══ Information given
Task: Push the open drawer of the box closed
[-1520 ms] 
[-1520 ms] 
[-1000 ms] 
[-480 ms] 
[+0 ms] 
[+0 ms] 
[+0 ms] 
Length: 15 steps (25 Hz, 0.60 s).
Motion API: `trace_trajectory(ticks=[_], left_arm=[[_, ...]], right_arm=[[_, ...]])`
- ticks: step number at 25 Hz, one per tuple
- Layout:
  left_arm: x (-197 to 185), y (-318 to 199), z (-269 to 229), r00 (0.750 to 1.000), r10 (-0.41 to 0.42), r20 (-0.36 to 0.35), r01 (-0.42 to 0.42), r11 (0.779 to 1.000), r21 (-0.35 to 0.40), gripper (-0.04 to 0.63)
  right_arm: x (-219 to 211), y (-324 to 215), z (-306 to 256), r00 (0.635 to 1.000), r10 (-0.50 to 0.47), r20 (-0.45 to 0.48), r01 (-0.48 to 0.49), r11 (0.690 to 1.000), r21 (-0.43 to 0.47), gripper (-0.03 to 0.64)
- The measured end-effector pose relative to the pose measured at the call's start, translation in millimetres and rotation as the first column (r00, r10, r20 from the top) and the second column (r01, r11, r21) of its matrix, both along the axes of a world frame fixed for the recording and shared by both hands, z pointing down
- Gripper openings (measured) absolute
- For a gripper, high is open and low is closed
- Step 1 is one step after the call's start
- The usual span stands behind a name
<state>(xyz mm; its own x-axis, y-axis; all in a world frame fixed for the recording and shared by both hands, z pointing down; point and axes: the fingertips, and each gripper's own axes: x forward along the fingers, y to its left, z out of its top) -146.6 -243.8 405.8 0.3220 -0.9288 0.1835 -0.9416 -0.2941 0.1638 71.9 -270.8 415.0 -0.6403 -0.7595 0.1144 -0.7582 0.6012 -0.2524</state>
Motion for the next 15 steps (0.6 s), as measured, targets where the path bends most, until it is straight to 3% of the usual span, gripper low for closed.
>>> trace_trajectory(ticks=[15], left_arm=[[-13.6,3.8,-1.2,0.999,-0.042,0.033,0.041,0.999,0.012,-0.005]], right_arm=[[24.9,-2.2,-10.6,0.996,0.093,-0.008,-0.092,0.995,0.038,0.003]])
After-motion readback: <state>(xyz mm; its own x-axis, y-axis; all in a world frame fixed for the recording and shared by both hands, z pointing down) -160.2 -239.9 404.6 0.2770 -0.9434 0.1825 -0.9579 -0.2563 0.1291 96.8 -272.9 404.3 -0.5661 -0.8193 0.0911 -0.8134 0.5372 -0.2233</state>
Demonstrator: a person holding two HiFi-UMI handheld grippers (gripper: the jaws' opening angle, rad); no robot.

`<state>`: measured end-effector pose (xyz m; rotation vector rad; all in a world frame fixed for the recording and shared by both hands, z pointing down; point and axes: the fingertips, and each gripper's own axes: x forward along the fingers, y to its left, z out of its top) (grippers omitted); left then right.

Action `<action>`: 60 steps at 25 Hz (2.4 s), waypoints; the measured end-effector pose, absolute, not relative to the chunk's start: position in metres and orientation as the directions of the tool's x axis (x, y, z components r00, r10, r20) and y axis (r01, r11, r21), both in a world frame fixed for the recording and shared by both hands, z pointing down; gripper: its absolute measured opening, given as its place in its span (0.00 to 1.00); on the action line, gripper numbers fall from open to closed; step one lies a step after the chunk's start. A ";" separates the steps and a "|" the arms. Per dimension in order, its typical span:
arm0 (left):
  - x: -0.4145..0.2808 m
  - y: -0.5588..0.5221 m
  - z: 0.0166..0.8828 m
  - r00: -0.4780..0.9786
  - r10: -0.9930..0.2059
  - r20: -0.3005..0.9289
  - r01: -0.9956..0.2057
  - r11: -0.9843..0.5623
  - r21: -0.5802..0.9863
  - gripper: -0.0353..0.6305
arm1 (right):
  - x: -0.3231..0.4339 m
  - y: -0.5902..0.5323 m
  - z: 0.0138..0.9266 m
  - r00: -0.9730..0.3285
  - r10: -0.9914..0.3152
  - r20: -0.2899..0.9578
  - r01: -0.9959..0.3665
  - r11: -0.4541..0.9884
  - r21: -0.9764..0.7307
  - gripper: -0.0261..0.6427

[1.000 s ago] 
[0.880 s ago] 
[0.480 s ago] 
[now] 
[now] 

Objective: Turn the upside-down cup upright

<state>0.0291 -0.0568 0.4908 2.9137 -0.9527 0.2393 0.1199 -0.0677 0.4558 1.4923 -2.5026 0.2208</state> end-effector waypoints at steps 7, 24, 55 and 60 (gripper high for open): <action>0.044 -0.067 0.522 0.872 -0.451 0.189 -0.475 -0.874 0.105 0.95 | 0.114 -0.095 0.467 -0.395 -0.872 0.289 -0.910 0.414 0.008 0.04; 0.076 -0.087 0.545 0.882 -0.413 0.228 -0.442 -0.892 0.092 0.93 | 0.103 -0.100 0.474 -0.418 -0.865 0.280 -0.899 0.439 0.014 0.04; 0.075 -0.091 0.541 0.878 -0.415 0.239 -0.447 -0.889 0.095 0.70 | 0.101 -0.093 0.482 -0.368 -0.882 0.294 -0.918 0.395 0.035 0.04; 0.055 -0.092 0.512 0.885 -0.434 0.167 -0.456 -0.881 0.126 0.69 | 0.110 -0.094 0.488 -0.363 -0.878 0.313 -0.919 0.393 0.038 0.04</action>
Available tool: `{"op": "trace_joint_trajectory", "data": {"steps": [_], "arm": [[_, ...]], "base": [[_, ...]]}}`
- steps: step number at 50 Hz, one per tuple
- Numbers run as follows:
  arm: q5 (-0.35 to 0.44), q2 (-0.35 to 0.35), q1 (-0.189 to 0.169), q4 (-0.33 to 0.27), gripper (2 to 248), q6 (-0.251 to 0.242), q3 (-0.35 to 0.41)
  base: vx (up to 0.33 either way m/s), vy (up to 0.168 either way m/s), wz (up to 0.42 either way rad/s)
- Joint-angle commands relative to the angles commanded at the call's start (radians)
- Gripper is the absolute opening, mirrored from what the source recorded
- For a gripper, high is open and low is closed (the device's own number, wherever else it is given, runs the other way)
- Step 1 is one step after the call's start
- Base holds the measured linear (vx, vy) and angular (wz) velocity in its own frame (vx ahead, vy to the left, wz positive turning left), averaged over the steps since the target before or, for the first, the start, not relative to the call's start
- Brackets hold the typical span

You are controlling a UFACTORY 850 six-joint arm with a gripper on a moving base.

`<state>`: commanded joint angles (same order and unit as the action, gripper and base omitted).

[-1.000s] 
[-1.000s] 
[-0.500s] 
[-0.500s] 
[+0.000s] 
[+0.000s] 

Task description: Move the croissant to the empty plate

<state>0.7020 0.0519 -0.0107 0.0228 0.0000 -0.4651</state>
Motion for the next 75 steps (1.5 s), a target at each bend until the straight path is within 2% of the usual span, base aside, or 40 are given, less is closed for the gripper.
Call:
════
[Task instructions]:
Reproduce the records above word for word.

[Reply to the task]:
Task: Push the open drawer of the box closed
[-1520 ms] 
[-1520 ms] 
[-1000 ms] 
[-480 ms] 
[+0 ms] 
[+0 ms] 
[+0 ms] 
Length: 15 steps (25 Hz, 0.60 s).
Motion API: `trace_trajectory(ticks=[_], left_arm=[[_, ...]], right_arm=[[_, ...]])`
- ticks: step number at 25 Hz, one per tuple
- Layout:
  left_arm: x (-197 to 185), y (-318 to 199), z (-269 to 229), r00 (0.750 to 1.000), r10 (-0.41 to 0.42), r20 (-0.36 to 0.35), r01 (-0.42 to 0.42), r11 (0.779 to 1.000), r21 (-0.35 to 0.40), gripper (-0.04 to 0.63)
  right_arm: x (-219 to 211), y (-324 to 215), z (-306 to 256), r00 (0.635 to 1.000), r10 (-0.50 to 0.47), r20 (-0.45 to 0.48), r01 (-0.48 to 0.49), r11 (0.690 to 1.000), r21 (-0.43 to 0.47), gripper (-0.03 to 0.64)
- The measured end-effector pose relative to the pose measured at the call's start, translation in millimetres and rotation as the first column (r00, r10, r20 from the top) and the second column (r01, r11, r21) of its matrix, both along the axes of a world frame fixed for the recording and shared by both hands, z pointing down
- Gripper openings (measured) absolute
- For a gripper, high is open and low is closed
- Step 1 is one step after the call's start
- The usual span stands behind a name
<state>(xyz mm; its own x-axis, y-axis; all in a world frame fixed for the recording and shared by both hands, z pointing down; point and axes: the fingertips, and each gripper's own axes: x forward along the fingers, y to its left, z out of its top) -146.6 -243.8 405.8 0.3220 -0.9288 0.1835 -0.9416 -0.2941 0.1638 71.9 -270.8 415.0 -0.6403 -0.7595 0.1144 -0.7582 0.6012 -0.2524</state>
Motion for the next 15 steps (0.6 s), as measured, targets where the path bends most, until it is straight to 3% of the usual span, gripper low for closed.
>>> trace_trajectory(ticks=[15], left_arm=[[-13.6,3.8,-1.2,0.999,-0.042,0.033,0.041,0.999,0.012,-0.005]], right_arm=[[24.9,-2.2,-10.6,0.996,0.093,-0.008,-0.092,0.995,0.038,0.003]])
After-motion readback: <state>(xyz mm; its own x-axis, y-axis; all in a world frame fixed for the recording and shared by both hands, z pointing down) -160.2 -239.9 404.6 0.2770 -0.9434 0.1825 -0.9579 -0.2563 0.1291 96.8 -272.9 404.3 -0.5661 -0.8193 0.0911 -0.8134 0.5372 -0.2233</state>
Demonstrator: a person holding two HiFi-UMI handheld grippers (gripper: the jaws' opening angle, rad); no robot.

`<state>`: measured end-effector pose (xyz m; rotation vector rad; all in a world frame fixed for the recording and shared by both hands, z pointing down; point and axes: the fingertips, and each gripper's own axes: x forward along the fingers, y to its left, z out of its top) (grippers omitted); left then right.

Action `<action>`: 60 steps at 25 Hz (2.4 s), waypoints; the measured end-effector pose, absolute, not relative to the chunk's start: position in metres and orientation as the directions of the tool's x axis (x, y, z components r00, r10, r20) and y axis (r01, r11, r21), both in a world frame fixed for the recording and shared by both hands, z pointing down; gripper: its absolute measured opening, given as its place in its span (0.00 to 1.00); on the action line, gripper numbers fall from open to closed; step one lies a step after the chunk's start. A ";" separates the steps and a "|" the arms. Per dimension in order, its typical span:
arm0 (left):
  - x: -0.4145..0.2808 m
  - y: -0.5588..0.5221 m
  - z: 0.0166..0.8828 m
  - r00: -0.4780..0.9786
  - r10: -0.9930..0.2059
  - r20: -0.3005..0.9289
  - r01: -0.9956..0.2057
  - r11: -0.9843..0.5623
  - r21: -0.5802..0.9863
  - gripper: -0.0353..0.6305
arm1 (right):
  - x: -0.3231..0.4339 m
  - y: -0.5902..0.5323 m
  - z: 0.0138..0.9266 m
  - r00: -0.9730..0.3285
  - r10: -0.9914..0.3152
  - r20: -0.2899..0.9578
  - r01: -0.9959..0.3665
  - r11: -0.4541..0.9884
  - r21: -0.9764..0.7307
  - gripper: -0.0261..0.6427

[1.000 s ago] 
[0.880 s ago] 
[0.480 s ago] 
[now] 
[now] 

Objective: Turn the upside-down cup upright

<state>0.0291 -0.0568 0.4908 2.9137 -0.9527 0.2393 0.1199 -0.0677 0.4558 1.4923 -2.5026 0.2208</state> end-effector waypoints at steps 7, 24, 55 and 60 (gripper high for open): <action>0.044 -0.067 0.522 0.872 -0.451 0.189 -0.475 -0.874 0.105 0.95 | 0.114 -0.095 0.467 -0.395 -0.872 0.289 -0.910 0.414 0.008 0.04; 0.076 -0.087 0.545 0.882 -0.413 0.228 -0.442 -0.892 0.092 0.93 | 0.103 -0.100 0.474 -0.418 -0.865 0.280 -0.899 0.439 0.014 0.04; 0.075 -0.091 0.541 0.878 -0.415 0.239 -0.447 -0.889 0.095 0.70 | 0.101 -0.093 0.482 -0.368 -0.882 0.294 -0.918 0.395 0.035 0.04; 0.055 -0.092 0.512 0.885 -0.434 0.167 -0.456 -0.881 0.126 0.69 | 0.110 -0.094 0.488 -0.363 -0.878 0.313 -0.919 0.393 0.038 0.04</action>
Available tool: `{"op": "trace_joint_trajectory", "data": {"steps": [_], "arm": [[_, ...]], "base": [[_, ...]]}}`
- steps: step number at 50 Hz, one per tuple
- Numbers run as follows:
  arm: q5 (-0.35 to 0.44), q2 (-0.35 to 0.35), q1 (-0.189 to 0.169), q4 (-0.33 to 0.27), gripper (2 to 248), q6 (-0.251 to 0.242), q3 (-0.35 to 0.41)
  base: vx (up to 0.33 either way m/s), vy (up to 0.168 either way m/s), wz (up to 0.42 either way rad/s)
- Joint-angle commands relative to the angles commanded at the call's start (radians)
- Gripper is the absolute opening, mirrored from what the source recorded
- For a gripper, high is open and low is closed (the device's own number, wherever else it is given, runs the other way)
- Step 1 is one step after the call's start
- Base holds the measured linear (vx, vy) and angular (wz) velocity in its own frame (vx ahead, vy to the left, wz positive turning left), averaged over the steps since the target before or, for the first, the start, not relative to the call's start
- Brackets hold the typical span

You are controlling a UFACTORY 850 six-joint arm with a gripper on a moving base.

`<state>`: commanded joint angles (same order and unit as the action, gripper and base omitted).

[-1.000s] 
[-1.000s] 
[-0.500s] 
[-0.500s] 
[+0.000s] 
[+0.000s] 

Task description: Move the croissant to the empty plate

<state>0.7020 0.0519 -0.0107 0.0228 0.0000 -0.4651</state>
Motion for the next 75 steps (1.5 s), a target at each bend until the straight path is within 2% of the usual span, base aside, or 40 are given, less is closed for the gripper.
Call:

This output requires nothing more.